Should small businesses fear or embrace automation? Digitally automating some of the simple but laborious tasks that your business has to perform is one of the obvious ways to free up time to do something else. Or maybe you can automate tasks that you haven’t been doing to make your business run more smoothly or create added value for customers.

Here are some examples of things you can automate for your business:

Emails Increase conversion rates by automating emails for actions like an abandoned cart or asking for referrals.
Database management Automate your email sign up process to grow your database.
Buying things Set your printer software to order new cartridges when they run out and use Amazon Dash buttons (or the virtual ones) to re-order your highest use items.
Saving work Google for Work has an autosave function so you’ll never lose work again.
Social media posts Tools like Buffer, SocialBee and MeetEdgar make it easy for you to schedule content for your social networks and they can even help you curate and write posts.
Analytics reports Get analytics delivered daily, weekly or monthly directly to your inbox with stats on things like your productivity, email marketing performance, website and social media traffic.   
Time tracking Use an app like Timely to track how you spend your time or split it between clients or projects.  
Mileage tracking Motus automatically tracks and calculates mileage rates.
Expenses Use an expenses tracker app to take photos of receipts and have them automatically categorised and calculated.
Chasing payments Automate emails that are sent when payments are late.
Customer service Automate sending customers a net promoter survey after they have completed an action or transaction and design a process for customer service where people are directed to the right person straight away.
Appointment reminders Make sure meetings are never missed with automated appointment reminders that go to you and the other attendees. You can also use Doodle to find the most appropriate time for a meeting for everyone involved.

But don’t automate everything! There’s nothing more annoying than receiving a ‘thanks for following’ auto message on Twitter and there are times when the human element remains an expectation or an advantage. Choose automation that saves you time but doesn’t detrimentally affect the customer experience.

What skills might I need in the future?

LinkedIn has published a list of the soft and hard skills that companies are most in need of in 2019. The hard skills list is predominantly made up of purely digital competencies with the other ones on it, like journalism, rising up in popularity again due to the way that the digital landscape is evolving with businesses prioritising great content and storytelling.

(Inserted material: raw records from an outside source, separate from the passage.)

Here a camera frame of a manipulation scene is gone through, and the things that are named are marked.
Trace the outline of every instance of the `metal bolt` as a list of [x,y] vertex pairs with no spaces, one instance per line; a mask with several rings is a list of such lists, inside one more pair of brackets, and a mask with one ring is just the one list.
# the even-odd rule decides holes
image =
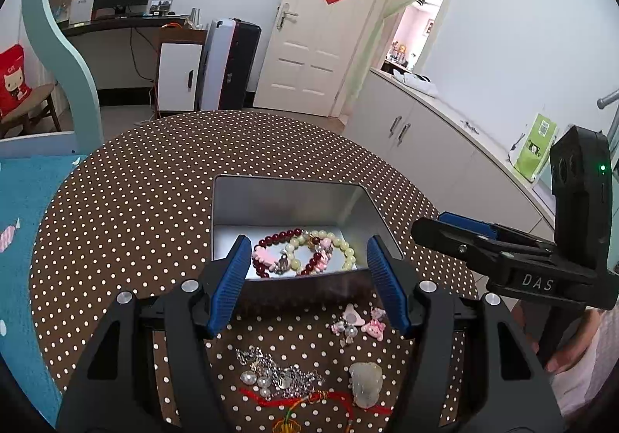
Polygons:
[[116,302],[118,303],[129,303],[133,298],[133,294],[131,292],[120,292],[116,296]]
[[425,293],[432,293],[436,291],[436,283],[434,283],[434,281],[425,280],[419,283],[419,288]]
[[499,305],[501,303],[501,298],[495,293],[487,293],[484,299],[490,305]]
[[196,280],[187,280],[181,285],[183,291],[187,293],[195,292],[199,287],[200,284]]

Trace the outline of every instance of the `brown tablecloth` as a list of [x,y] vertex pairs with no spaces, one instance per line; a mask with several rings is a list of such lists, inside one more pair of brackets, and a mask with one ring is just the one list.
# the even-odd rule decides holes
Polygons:
[[[213,179],[239,174],[352,182],[365,186],[400,248],[425,279],[476,298],[474,278],[459,262],[415,245],[410,226],[437,217],[404,176],[357,144],[304,122],[261,113],[219,111],[169,117],[127,131],[85,160],[58,190],[41,222],[33,251],[30,297],[39,345],[51,375],[66,389],[72,370],[103,310],[121,290],[159,295],[195,278],[210,260]],[[368,292],[360,314],[380,305]],[[237,431],[271,431],[278,408],[244,400],[244,367],[235,349],[249,345],[282,366],[298,364],[325,375],[325,389],[346,392],[353,362],[378,363],[380,403],[391,407],[407,371],[411,341],[391,327],[378,342],[360,333],[345,349],[329,330],[343,305],[235,316],[207,343],[212,372]],[[178,423],[166,363],[156,334],[156,373],[163,416]],[[462,334],[454,334],[453,378],[442,423],[453,420],[459,395]],[[382,431],[387,416],[355,409],[356,431]],[[304,431],[339,431],[341,404],[328,401],[295,412]]]

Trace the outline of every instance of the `wooden stool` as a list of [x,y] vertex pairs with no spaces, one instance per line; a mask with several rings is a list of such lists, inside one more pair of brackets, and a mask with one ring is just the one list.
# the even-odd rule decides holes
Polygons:
[[[60,129],[60,122],[58,122],[56,109],[54,108],[54,102],[51,99],[51,92],[54,90],[54,87],[54,84],[45,84],[32,89],[29,97],[22,101],[17,108],[2,117],[2,120],[0,120],[0,139],[4,138],[10,129],[20,125],[22,126],[22,132],[19,133],[20,136],[31,135],[32,128],[45,117],[51,117],[54,121],[56,131],[62,131]],[[30,112],[44,101],[47,101],[47,105],[45,105],[43,110],[36,114],[35,117],[30,117]]]

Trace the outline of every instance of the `green paper bag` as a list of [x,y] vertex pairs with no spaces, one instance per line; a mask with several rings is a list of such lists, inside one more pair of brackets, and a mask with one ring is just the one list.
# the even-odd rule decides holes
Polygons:
[[548,117],[537,114],[515,165],[516,170],[529,182],[535,181],[535,177],[546,164],[555,138],[556,123]]

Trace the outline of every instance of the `red cushion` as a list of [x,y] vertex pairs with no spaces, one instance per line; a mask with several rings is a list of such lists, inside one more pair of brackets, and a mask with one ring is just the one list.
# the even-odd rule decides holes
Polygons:
[[24,75],[24,48],[19,44],[0,54],[0,119],[29,97]]

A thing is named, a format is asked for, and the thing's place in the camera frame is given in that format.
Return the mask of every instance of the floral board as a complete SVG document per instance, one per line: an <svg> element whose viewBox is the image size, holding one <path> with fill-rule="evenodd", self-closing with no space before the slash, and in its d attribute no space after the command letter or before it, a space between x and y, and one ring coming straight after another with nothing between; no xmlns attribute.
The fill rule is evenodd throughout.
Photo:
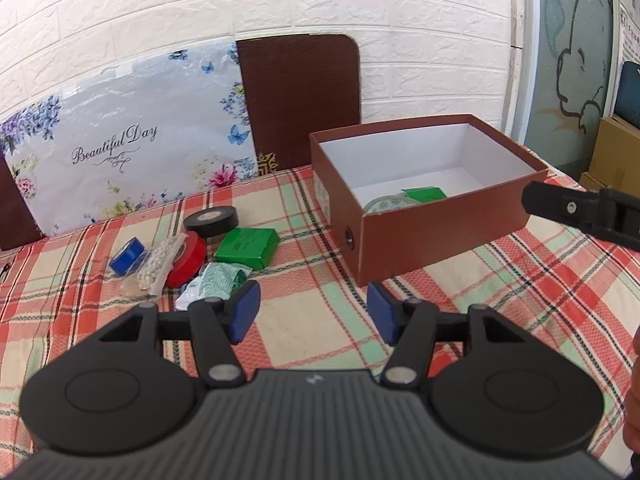
<svg viewBox="0 0 640 480"><path fill-rule="evenodd" d="M0 123L36 224L66 232L258 173L236 44L109 69Z"/></svg>

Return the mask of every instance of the black tape roll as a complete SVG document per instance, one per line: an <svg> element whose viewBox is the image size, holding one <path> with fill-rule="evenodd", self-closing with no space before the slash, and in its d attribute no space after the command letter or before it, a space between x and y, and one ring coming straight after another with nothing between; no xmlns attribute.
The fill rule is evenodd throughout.
<svg viewBox="0 0 640 480"><path fill-rule="evenodd" d="M211 238L238 227L238 212L227 205L208 207L187 216L182 225L186 231L196 231L201 238Z"/></svg>

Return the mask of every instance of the white brick wall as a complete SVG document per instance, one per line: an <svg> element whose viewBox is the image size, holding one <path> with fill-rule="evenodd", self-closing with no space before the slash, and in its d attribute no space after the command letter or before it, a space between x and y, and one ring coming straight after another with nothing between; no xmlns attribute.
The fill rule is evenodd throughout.
<svg viewBox="0 0 640 480"><path fill-rule="evenodd" d="M343 32L364 121L471 112L500 125L511 0L0 0L0 118L70 81L190 41Z"/></svg>

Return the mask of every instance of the checkered cloth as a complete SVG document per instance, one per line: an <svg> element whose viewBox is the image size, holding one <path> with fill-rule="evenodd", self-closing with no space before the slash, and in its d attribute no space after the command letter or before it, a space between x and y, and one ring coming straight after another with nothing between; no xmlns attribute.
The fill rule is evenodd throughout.
<svg viewBox="0 0 640 480"><path fill-rule="evenodd" d="M577 187L553 171L549 181ZM284 171L0 256L0 268L6 260L12 263L0 285L0 473L33 452L18 418L24 381L136 303L123 297L121 281L107 271L110 256L133 236L152 246L175 235L185 216L207 206L233 205L243 226L274 228L281 237L271 266L253 274L262 288L262 305L236 348L248 372L260 367L379 372L390 349L365 311L365 291L350 278L313 189L310 167ZM622 400L634 360L632 334L640 324L637 254L532 218L513 235L385 284L398 296L420 296L450 312L487 303L557 349L604 391L605 415L592 453L602 456L612 439L620 448ZM171 309L176 296L166 291L161 310ZM164 355L195 374L188 344L166 343ZM439 346L430 373L458 357L455 344ZM623 447L607 449L608 462L620 461L620 452L624 455ZM628 455L625 460L616 469L624 471Z"/></svg>

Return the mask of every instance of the silver bolt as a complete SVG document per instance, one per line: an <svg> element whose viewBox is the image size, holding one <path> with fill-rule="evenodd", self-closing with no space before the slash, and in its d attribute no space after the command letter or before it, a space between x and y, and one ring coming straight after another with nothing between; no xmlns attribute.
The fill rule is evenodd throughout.
<svg viewBox="0 0 640 480"><path fill-rule="evenodd" d="M409 384L415 381L418 374L413 368L394 366L385 372L386 379L394 384Z"/></svg>
<svg viewBox="0 0 640 480"><path fill-rule="evenodd" d="M214 381L233 381L241 374L235 365L215 365L209 368L209 377Z"/></svg>

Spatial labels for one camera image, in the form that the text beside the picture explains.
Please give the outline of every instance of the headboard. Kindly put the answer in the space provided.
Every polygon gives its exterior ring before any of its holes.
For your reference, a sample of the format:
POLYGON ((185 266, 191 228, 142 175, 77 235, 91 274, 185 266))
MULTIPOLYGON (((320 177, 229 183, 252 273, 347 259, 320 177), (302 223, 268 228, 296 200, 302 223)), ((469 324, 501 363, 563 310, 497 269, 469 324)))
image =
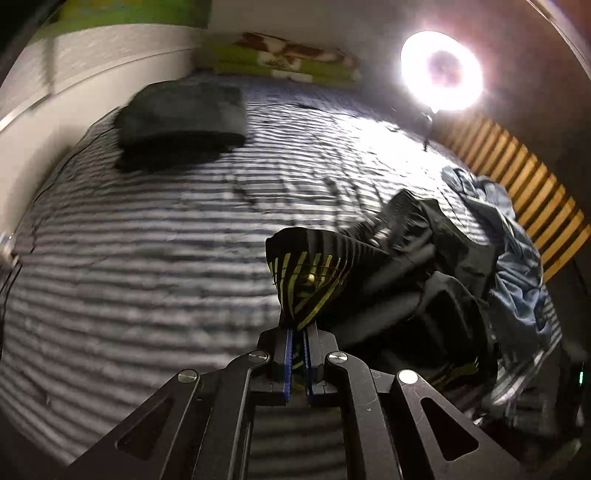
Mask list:
POLYGON ((591 236, 591 225, 564 186, 528 148, 481 113, 436 118, 434 139, 477 175, 503 185, 517 221, 540 250, 544 281, 551 279, 591 236))

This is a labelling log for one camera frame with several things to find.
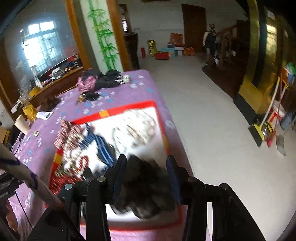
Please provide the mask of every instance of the floor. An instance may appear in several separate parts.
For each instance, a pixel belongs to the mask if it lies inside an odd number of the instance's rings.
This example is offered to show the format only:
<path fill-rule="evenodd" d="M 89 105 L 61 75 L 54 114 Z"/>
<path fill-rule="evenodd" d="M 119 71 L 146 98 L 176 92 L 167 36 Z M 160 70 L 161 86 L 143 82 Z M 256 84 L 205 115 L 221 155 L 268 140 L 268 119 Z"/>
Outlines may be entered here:
<path fill-rule="evenodd" d="M 147 57 L 140 62 L 163 95 L 195 177 L 212 185 L 228 183 L 266 241 L 276 241 L 296 209 L 296 133 L 285 135 L 286 157 L 275 143 L 258 148 L 247 121 L 202 72 L 203 64 L 201 56 Z"/>

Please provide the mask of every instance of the brown door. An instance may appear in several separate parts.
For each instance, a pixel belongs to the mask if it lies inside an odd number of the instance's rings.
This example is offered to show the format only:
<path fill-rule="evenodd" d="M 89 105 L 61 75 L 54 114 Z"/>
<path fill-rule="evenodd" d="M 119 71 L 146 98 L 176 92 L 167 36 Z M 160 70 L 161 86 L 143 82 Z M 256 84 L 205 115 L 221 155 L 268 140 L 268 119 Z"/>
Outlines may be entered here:
<path fill-rule="evenodd" d="M 205 8 L 182 4 L 182 12 L 185 45 L 193 47 L 195 52 L 201 52 L 203 35 L 207 30 Z"/>

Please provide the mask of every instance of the purple tablecloth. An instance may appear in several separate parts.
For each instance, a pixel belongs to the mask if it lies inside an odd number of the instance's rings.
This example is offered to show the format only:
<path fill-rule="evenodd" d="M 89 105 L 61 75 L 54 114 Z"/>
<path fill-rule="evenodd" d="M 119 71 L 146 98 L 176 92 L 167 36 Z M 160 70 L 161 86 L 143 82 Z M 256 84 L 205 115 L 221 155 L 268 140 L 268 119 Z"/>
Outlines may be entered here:
<path fill-rule="evenodd" d="M 98 91 L 101 97 L 94 102 L 86 101 L 85 103 L 75 105 L 79 95 L 77 88 L 61 94 L 58 97 L 60 103 L 53 110 L 53 115 L 47 121 L 42 119 L 35 120 L 31 126 L 30 132 L 21 141 L 15 156 L 48 184 L 53 158 L 57 150 L 54 141 L 60 129 L 60 121 L 62 119 L 73 121 L 85 115 L 91 115 L 95 112 L 107 110 L 112 107 L 145 100 L 154 100 L 163 121 L 171 154 L 175 156 L 180 166 L 187 168 L 188 172 L 192 174 L 190 164 L 172 117 L 149 72 L 146 70 L 137 70 L 124 74 L 130 75 L 130 83 L 115 88 L 101 89 Z M 37 137 L 33 135 L 35 131 L 39 131 Z M 18 143 L 15 144 L 13 153 L 16 151 L 17 147 Z M 17 189 L 17 194 L 29 216 L 30 222 L 32 225 L 35 225 L 45 210 L 44 203 L 38 197 L 35 197 L 25 184 L 22 184 L 20 188 Z M 16 197 L 13 196 L 9 200 L 18 219 L 19 233 L 23 239 L 26 239 L 31 232 L 28 221 Z M 175 226 L 173 228 L 142 232 L 125 233 L 112 231 L 111 237 L 112 240 L 180 241 L 182 234 L 183 226 Z"/>

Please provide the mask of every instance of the black baseboard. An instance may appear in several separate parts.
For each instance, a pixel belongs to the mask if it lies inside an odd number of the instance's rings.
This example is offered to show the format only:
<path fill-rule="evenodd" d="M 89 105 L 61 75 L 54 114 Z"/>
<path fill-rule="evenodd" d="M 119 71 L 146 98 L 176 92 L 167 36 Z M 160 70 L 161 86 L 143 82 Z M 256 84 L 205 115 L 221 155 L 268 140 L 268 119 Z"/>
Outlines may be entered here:
<path fill-rule="evenodd" d="M 257 115 L 255 111 L 239 93 L 237 93 L 233 102 L 250 125 L 257 123 Z"/>

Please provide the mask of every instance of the staircase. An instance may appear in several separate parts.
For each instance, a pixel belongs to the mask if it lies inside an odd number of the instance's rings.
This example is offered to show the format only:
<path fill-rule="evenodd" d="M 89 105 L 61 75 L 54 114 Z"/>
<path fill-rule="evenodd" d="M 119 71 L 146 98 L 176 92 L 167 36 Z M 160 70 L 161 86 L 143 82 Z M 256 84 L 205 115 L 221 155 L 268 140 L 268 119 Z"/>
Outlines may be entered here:
<path fill-rule="evenodd" d="M 249 57 L 250 22 L 238 20 L 216 35 L 220 37 L 221 56 L 219 64 L 209 61 L 210 65 L 202 68 L 203 72 L 231 98 L 235 98 L 246 73 Z"/>

Top 25 hard skills needed by businesses in 2019

  1. Cloud Computing
  2. Artificial Intelligence
  3. Analytical Reasoning
  4. People Management
  5. UX Design
  6. Mobile Application Development
  7. Video Production
  8. Sales Leadership
  9. Translation
  10. Audio Production
  11. Natural Language Processing
  12. Scientific Computing
  13. Game Development
  14. Social Media Marketing
  15. Animation
  16. Business Analysis
  17. Journalism
  18. Digital Marketing
  19. Industrial Design
  20. Competitive Strategies
  21. Customer Service Systems
  22. Software Testing
  23. Data Science
  24. Computer Graphics
  25. Corporate Communications

Whatever business you’re in, have a think about what digital skills would have the greatest effect on what you do day-to-day and start planning your digital marketing strategy.